* What is required *
Your answer is the line containing "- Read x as" plus every line after it to the end of the data below, transcribed exactly and with nothing else.

* Supplied data *
-.-.-

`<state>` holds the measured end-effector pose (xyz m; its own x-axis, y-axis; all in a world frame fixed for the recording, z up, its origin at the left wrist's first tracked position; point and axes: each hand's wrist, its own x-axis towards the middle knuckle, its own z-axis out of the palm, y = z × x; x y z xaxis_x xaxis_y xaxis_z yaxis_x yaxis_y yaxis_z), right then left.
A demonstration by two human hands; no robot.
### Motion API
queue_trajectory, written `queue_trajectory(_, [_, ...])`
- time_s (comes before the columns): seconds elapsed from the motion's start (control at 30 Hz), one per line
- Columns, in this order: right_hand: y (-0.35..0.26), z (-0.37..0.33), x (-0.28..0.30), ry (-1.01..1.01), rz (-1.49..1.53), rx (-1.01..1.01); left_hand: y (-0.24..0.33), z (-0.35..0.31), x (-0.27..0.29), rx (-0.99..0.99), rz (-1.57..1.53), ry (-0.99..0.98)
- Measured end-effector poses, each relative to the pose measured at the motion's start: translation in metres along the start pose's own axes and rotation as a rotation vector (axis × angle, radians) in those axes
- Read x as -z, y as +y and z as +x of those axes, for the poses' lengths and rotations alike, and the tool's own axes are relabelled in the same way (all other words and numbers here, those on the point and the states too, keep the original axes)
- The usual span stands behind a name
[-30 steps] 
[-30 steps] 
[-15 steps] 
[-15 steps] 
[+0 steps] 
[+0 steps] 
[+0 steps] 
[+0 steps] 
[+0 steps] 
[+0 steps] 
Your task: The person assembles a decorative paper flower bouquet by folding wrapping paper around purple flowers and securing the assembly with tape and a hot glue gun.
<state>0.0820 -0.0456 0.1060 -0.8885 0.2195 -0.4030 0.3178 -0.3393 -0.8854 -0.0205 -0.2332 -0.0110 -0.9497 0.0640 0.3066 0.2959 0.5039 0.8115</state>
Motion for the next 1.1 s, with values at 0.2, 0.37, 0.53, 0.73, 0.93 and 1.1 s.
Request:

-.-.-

* Exercise response *
- Read x as -z, y as +y and z as +x of those axes, for the poses' lengths and rotations alike, and the tool's own axes are relabelled in the same way (all other words and numbers here, those on the point and the states too, keep the original axes)
- The usual span stands behind a name
[-30 steps] 
[-30 steps] 
[-15 steps] 
[-15 steps] 
[+0 steps] 
[+0 steps] 
[+0 steps] 
[+0 steps] 
[+0 steps] 
[+0 steps] 
Your task: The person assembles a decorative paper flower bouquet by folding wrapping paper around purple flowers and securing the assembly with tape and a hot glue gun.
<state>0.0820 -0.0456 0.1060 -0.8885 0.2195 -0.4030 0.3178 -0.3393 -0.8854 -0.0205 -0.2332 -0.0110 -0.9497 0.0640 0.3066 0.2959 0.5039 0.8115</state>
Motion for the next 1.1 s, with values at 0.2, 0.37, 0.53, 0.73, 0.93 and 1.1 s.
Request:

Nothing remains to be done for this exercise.